No, Sir. That is an interesting point, but I have tried to demonstrate that the offers of assistance made to China from outside, from Governments and others, have been rejected by the Chinese Government. As I said, the Chinese Government are purchasing large quantities of wheat and other commodities abroad, from Canada and, I think, Australia.

But the help which Hong Kong is giving to China is not by any means limited to this large quantity of parcels sent by people to their relations. As my hon. Friend knows, the population of Hong Kong has risen from a pre-war figure of about 1½ million to well over 3 million in about fifteen years. There is a shortage of land and great problems of water and employment. But Hong Kong has succeeded in absorbing over 1 million refugees from Communist China. Indeed, this is the greatest operation of help by a small community to the refugees of the world—the greatest example there is today.

There is, of course, a more difficult position today. There is a land shortage in Hong Kong. There are employment difficulties and many other problems. Since 1956, we have had to impose some control on immigration. The frontier is over 400 miles long, and there are some 230 islands. Policing of all this territory is difficult. Nevertheless we are trying to control immigration, both in the interests of those already living in Hong Kong and those coming in.

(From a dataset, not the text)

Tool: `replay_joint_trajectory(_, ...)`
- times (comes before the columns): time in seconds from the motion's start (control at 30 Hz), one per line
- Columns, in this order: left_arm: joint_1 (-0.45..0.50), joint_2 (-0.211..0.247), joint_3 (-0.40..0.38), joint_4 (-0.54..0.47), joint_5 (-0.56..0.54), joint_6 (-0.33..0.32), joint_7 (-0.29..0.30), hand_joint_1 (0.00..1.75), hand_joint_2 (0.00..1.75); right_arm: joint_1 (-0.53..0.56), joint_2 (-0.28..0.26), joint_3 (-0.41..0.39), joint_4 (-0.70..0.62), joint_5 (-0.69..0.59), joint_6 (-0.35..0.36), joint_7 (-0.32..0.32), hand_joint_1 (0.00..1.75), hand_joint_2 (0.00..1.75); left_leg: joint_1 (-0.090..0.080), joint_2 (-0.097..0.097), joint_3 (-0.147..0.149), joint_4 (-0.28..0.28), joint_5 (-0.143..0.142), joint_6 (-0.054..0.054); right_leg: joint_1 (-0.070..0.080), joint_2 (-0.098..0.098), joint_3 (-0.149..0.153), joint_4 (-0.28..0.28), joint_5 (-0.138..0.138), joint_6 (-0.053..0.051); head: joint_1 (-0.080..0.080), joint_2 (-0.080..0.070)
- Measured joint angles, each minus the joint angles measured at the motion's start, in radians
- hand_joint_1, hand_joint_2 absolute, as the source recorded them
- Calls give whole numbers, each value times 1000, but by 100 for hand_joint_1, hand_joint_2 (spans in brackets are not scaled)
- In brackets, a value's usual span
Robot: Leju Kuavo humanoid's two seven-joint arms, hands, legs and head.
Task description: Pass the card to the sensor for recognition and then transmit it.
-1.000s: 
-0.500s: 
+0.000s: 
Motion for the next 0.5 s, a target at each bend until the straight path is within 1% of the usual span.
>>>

The achievements of the people and Government of Hong Kong are remarkable. As my hon. Friend and other hon. Members know, there is a system by which the Social Welfare Department provides cooked meals for more than 10,000 people every day. There is a policy of absorbing those who come in into the community of Hong Kong. The Hong Kong Government have built, since 1954, homes for about 400,000 people at a capital cost of over £10 million. They are at present building accommodation for the resettlement of 80,000 to 100,000 people a year.

The education programme is most impressive. In this comparatively small community over 500,000 people were receiving education last year, ranging from kindergarten to university. If those achievements could have been copied in other areas of the world, it would mean that the largest and most difficult problem of education in the world as a whole would easily and overwhelmingly have been overcome.

Some of my hon. Friends opposite are apt to attack the capitalist system in Hong Kong. I must say, however, that in investment in social welfare the example of Hong Kong is unrivalled throughout the world. In the last ten years, primary school places have been increased by 300,000 and secondary school places by over 50,000. One-sixth of the Government's income is spent on education. There is a mass of figures to show the success of this extraordinary and, in a way, most remarkable of all our Colonies and the contribution it is making to the problem of the refugees from Communist China and to the welfare of the Chinese population of Hong Kong. Hong Kong is an example, and a shining one, to the world of what can be achieved in this day and age.

Mr. Teeling

I never suggested that Hong Kong was not playing its part. I was trying to say that, with this wonderful achievement, would not it be possible for Hong Kong to ask the British Government to do quite a bit more?

Mr. Fraser

The Hong Kong Government are not only able to deal with their own problems of administration but are also extremely well informed in the advice which they tender to this country. They have some of the wisdom of the East, which I am sure I am trying to absorb, and the actions they propose are in the interests of their own people and of their friends in China.